6) "Still, despite the lack of suspense of most Super Bowls with these yin-and-yang type pairings, television ratings soar for the network broadcasting the game." This one is so bad there's actually a stench coming off my screen. This is stylistically awful, and I would think a yin-yang pairing would mean a close game, but I'm not the student of the Orient that Terence Moore is. On top of it all, the part about the Super Bowl being a ratings winner is such a Captain Obvious thing to say. Strike...six I guess, but there's like ten in this one alone.

7) "The quality of such Super Bowl games? No so much." Was there a Great Purge of editors at the Atlanta Journal-Constitution?

8)"With nobody expecting anything worth mentioning, Bill Mazeroski stepped to the plate in the bottom of the ninth inning of Game 7 of the 1960 World Series." It was game seven, bottom of the ninth (inning is redundant), the Yanks had just tied it up, and no one was expecting anything worth mentioning? Since when does this situation lend itself to anticlimax?? Yes, I know what he means, but he needs to write what he means.

9) "...after seasons of ineptness." Try "ineptitude", Terence.

10) "There's a lot more..." Or, "There are a lot more..." Or "many more", you pick.

11) "Those 'magic' Giants..." This reads as though he's mocking his own premise.

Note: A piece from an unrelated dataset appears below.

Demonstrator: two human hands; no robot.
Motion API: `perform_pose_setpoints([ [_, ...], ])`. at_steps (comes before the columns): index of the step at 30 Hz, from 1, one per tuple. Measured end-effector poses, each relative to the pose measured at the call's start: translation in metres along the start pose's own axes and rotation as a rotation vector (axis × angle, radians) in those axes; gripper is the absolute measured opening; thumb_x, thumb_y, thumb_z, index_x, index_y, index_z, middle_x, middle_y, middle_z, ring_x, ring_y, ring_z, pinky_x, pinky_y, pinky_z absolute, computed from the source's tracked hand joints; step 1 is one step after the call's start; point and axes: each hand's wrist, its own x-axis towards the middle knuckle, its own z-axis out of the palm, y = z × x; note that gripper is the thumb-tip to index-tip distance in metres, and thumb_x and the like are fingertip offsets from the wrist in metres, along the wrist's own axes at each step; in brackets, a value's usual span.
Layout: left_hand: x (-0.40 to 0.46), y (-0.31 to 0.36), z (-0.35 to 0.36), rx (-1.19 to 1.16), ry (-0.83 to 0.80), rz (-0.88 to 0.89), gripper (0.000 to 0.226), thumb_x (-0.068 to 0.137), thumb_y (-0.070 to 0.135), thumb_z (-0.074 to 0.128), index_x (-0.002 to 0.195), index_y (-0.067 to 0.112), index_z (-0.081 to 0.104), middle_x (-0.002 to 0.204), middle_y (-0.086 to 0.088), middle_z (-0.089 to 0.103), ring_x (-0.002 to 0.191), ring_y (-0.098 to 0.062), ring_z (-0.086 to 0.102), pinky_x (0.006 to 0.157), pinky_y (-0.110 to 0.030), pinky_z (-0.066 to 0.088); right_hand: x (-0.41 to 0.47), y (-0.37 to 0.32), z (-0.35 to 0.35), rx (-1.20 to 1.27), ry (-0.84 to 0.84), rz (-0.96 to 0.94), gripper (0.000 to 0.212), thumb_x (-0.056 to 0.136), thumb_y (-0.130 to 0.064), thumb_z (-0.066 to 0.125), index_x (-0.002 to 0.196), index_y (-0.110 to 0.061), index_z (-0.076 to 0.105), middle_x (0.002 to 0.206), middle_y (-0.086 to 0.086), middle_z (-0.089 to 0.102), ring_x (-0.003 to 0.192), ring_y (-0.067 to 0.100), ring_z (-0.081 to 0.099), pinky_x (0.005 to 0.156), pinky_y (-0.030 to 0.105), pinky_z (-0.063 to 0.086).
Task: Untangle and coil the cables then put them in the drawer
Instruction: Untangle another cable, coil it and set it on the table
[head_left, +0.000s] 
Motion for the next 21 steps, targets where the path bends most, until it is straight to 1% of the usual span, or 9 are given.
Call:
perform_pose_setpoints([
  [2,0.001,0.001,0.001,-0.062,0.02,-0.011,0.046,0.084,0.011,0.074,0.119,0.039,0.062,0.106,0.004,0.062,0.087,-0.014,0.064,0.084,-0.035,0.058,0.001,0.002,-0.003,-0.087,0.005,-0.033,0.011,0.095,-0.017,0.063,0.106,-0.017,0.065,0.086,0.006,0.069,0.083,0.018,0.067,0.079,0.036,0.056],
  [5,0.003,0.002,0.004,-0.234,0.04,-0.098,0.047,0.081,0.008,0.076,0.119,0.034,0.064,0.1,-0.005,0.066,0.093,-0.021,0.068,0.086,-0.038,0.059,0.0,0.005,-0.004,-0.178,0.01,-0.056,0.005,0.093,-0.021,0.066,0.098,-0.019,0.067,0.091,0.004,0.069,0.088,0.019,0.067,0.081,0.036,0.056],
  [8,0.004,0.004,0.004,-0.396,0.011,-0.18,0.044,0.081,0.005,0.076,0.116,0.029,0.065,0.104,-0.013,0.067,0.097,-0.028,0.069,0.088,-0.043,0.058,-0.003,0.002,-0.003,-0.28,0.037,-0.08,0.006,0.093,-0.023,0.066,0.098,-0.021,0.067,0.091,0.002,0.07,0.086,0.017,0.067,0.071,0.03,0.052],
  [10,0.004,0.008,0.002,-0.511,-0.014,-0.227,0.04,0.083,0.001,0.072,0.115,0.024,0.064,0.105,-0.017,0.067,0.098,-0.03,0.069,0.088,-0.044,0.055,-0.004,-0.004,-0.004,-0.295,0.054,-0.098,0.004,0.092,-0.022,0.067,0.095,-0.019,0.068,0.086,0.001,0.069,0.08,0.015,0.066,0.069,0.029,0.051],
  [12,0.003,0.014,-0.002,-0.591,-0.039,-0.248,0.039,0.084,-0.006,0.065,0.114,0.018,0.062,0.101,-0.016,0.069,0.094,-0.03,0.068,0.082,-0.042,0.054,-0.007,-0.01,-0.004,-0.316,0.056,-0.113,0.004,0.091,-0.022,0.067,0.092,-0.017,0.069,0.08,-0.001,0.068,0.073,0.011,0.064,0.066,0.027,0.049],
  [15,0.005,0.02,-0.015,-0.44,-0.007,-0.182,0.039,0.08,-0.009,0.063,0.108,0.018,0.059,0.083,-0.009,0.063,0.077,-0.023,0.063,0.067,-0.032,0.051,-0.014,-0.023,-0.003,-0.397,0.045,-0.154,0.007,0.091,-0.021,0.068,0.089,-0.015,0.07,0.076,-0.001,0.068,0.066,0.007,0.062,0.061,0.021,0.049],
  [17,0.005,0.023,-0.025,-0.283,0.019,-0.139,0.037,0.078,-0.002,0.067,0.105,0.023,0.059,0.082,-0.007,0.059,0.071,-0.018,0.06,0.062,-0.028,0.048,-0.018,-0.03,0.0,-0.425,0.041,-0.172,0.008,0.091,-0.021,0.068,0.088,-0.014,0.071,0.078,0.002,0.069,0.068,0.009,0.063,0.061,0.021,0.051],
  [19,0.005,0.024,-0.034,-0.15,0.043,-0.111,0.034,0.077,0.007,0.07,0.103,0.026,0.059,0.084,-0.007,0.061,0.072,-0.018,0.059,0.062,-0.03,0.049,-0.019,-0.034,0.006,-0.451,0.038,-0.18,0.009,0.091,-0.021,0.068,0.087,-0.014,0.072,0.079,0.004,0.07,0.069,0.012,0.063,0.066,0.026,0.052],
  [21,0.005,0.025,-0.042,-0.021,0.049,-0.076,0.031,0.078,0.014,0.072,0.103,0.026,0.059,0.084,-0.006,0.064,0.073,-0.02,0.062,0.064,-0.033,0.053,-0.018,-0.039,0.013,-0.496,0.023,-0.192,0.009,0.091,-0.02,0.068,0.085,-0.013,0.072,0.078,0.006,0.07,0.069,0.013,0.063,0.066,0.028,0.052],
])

12) "Then they ignored their underdog status to grab road victories at Denver (despite the great Peyton Manning) and New England (despite the great Tom Brady)." First, I don't think they "ignored" their status - I think it's more likely that they fed off it. And Terence loves the word despite, apparently. Despite the fact that in these instances, "In spite of" is more accurate.

13) "It all smacks of magic." Yeesh.

14) "...Ed Reed is from the New Orleans area, and that's magic enough." MagicAL, Terence. Although I don't see how this fact is magical at all, let alone adequately magical.

15) "That said, since he is in the twilight of a brilliant career..." The phrase "that said" is wrong here. Terence wasn't doing a pro/con reversal here. It's like saying "I love robots. That said, I also love androids and cyborgs."

16) "...they found the 'magic' to keep going." Again, self-mocking.

Holy crap, Terence Moore may have pitched a perfect game of crap grammar! It's a magic feat!

Bengoodfella said...

JR, it was pretty bad wasn't it? He doesn't write for the AJC anymore. I think they bought him out. He writes for MLB.com. I feel bad for them.

This is a consistent thing for Terence, when he mocks his own idea. He writes a column and then will inevitably prove himself or his point wrong in that column. It's like when he wrote about instant replay and how it should be expanded. He stated the job was too hard for umpires to do on their own and they will miss calls. Yet, that sounds like a pro-expanded replay argument to me.

I can be a grammatical disaster, so I don't have too much room to talk, but I also don't have an editor and certainly don't make a living writing. It sounds to me like he just half-assed this column completely in order to tie into the Super Bowl.